Task goal. With every line kept intact, print the entries that appear below.

Dataset entries.
•••
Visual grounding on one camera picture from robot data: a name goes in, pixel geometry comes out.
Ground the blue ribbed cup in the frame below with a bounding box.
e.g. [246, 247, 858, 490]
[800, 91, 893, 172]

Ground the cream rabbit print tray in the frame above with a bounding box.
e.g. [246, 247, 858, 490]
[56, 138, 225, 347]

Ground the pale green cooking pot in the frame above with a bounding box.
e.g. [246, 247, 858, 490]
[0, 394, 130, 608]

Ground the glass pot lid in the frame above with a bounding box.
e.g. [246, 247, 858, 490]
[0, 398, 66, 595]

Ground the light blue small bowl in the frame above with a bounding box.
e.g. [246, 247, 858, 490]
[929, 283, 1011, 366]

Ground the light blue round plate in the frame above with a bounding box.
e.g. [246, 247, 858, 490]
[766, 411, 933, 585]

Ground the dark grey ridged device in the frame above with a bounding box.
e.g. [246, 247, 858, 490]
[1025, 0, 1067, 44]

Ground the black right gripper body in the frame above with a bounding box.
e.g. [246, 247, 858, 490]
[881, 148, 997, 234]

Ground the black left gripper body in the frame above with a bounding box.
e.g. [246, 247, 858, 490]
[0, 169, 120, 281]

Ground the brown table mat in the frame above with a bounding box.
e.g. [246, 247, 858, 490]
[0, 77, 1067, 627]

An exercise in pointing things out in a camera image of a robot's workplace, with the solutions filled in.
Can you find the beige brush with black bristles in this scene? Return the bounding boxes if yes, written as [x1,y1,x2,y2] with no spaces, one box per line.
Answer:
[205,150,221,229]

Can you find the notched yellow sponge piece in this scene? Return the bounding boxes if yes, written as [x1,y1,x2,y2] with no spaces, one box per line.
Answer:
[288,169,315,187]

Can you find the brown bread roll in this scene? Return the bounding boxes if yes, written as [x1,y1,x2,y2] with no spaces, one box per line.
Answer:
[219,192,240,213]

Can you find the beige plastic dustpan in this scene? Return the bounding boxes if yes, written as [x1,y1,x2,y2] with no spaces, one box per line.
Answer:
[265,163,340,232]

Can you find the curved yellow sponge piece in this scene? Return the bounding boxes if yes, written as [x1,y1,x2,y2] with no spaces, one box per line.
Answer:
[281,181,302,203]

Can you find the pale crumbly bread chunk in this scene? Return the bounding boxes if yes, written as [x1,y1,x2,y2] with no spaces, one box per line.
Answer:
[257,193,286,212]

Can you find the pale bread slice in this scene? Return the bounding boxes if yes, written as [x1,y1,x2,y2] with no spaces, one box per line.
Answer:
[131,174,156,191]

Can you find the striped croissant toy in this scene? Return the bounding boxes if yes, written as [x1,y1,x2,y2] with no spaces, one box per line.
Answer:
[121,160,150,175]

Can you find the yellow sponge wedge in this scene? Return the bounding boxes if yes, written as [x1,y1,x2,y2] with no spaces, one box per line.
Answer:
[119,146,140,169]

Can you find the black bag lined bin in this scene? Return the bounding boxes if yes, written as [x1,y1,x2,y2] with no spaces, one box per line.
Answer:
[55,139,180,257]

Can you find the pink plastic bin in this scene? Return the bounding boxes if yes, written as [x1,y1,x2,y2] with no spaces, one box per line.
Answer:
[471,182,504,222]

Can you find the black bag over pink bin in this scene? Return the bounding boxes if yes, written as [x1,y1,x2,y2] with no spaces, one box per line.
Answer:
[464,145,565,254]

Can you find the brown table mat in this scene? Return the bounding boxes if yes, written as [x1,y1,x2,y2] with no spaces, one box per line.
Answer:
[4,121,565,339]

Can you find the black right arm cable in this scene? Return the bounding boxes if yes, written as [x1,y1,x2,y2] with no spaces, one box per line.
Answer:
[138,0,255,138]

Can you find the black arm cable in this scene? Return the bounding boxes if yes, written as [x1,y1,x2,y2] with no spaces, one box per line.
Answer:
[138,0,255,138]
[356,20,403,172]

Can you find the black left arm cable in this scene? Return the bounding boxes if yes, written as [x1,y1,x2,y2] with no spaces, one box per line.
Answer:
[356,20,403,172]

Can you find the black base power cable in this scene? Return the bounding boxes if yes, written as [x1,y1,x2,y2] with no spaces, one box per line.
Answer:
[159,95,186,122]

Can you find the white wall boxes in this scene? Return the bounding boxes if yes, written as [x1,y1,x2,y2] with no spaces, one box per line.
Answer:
•••
Reply.
Visual grounding on one camera picture from robot data: a name goes in, pixel geometry comes out.
Ground the blue ribbed cup in the frame below with a bounding box.
e.g. [246, 247, 858, 490]
[800, 91, 893, 172]

Ground the cream rabbit print tray in the frame above with a bounding box.
e.g. [246, 247, 858, 490]
[56, 138, 225, 347]

Ground the pale green cooking pot in the frame above with a bounding box.
e.g. [246, 247, 858, 490]
[0, 394, 130, 608]

Ground the glass pot lid in the frame above with a bounding box.
e.g. [246, 247, 858, 490]
[0, 398, 66, 595]

Ground the light blue small bowl in the frame above with a bounding box.
e.g. [246, 247, 858, 490]
[929, 283, 1011, 366]

Ground the light blue round plate in the frame above with a bounding box.
e.g. [246, 247, 858, 490]
[766, 411, 933, 585]

Ground the dark grey ridged device in the frame above with a bounding box.
e.g. [246, 247, 858, 490]
[1025, 0, 1067, 44]

Ground the black right gripper body in the frame above with a bounding box.
e.g. [246, 247, 858, 490]
[881, 148, 997, 234]

Ground the black left gripper body in the frame above with a bounding box.
e.g. [246, 247, 858, 490]
[0, 169, 120, 281]

Ground the brown table mat in the frame above with a bounding box.
e.g. [246, 247, 858, 490]
[0, 77, 1067, 627]

An exercise in pointing things out in a camera image of a robot's workplace, with the solutions filled in.
Can you find the beige brush with black bristles in this scene? Return the bounding boxes if yes, written as [x1,y1,x2,y2] with no spaces, one box per line.
Answer:
[205,150,221,229]

Can you find the notched yellow sponge piece in this scene? Return the bounding boxes if yes, written as [x1,y1,x2,y2] with no spaces, one box per line.
Answer:
[288,169,315,187]

Can you find the brown bread roll in this scene? Return the bounding boxes if yes, written as [x1,y1,x2,y2] with no spaces, one box per line.
Answer:
[219,192,240,213]

Can you find the beige plastic dustpan in this scene? Return the bounding boxes if yes, written as [x1,y1,x2,y2] with no spaces, one box per line.
Answer:
[265,163,340,232]

Can you find the curved yellow sponge piece in this scene? Return the bounding boxes if yes, written as [x1,y1,x2,y2] with no spaces, one box per line.
Answer:
[281,181,302,203]

Can you find the pale crumbly bread chunk in this scene? Return the bounding boxes if yes, written as [x1,y1,x2,y2] with no spaces, one box per line.
Answer:
[257,193,286,212]

Can you find the pale bread slice in this scene? Return the bounding boxes if yes, written as [x1,y1,x2,y2] with no spaces, one box per line.
Answer:
[131,174,156,191]

Can you find the striped croissant toy in this scene? Return the bounding boxes if yes, written as [x1,y1,x2,y2] with no spaces, one box per line.
Answer:
[121,160,150,175]

Can you find the yellow sponge wedge in this scene? Return the bounding boxes if yes, written as [x1,y1,x2,y2] with no spaces, one box per line.
Answer:
[119,146,140,169]

Can you find the black bag lined bin in this scene? Return the bounding boxes if yes, written as [x1,y1,x2,y2] with no spaces, one box per line.
Answer:
[55,139,180,257]

Can you find the pink plastic bin in this scene? Return the bounding boxes if yes, written as [x1,y1,x2,y2] with no spaces, one box per line.
Answer:
[471,182,504,222]

Can you find the black bag over pink bin in this scene? Return the bounding boxes if yes, written as [x1,y1,x2,y2] with no spaces, one box per line.
Answer:
[464,145,565,254]

Can you find the brown table mat in this scene? Return the bounding boxes if yes, written as [x1,y1,x2,y2] with no spaces, one box per line.
Answer:
[4,121,565,339]

Can you find the black right arm cable in this scene? Return the bounding boxes if yes, written as [x1,y1,x2,y2] with no spaces, one box per line.
Answer:
[138,0,255,138]

Can you find the black arm cable in this scene? Return the bounding boxes if yes, written as [x1,y1,x2,y2] with no spaces, one box per line.
Answer:
[138,0,255,138]
[356,20,403,172]

Can you find the black left arm cable in this scene? Return the bounding boxes if yes, written as [x1,y1,x2,y2] with no spaces, one box per line.
Answer:
[356,20,403,172]

Can you find the black base power cable in this scene? Return the bounding boxes if yes, written as [x1,y1,x2,y2] with no spaces, one box per line.
Answer:
[159,95,186,122]

Can you find the white wall boxes in this scene? Return the bounding boxes if yes, written as [x1,y1,x2,y2] with no spaces, one box per line.
Answer:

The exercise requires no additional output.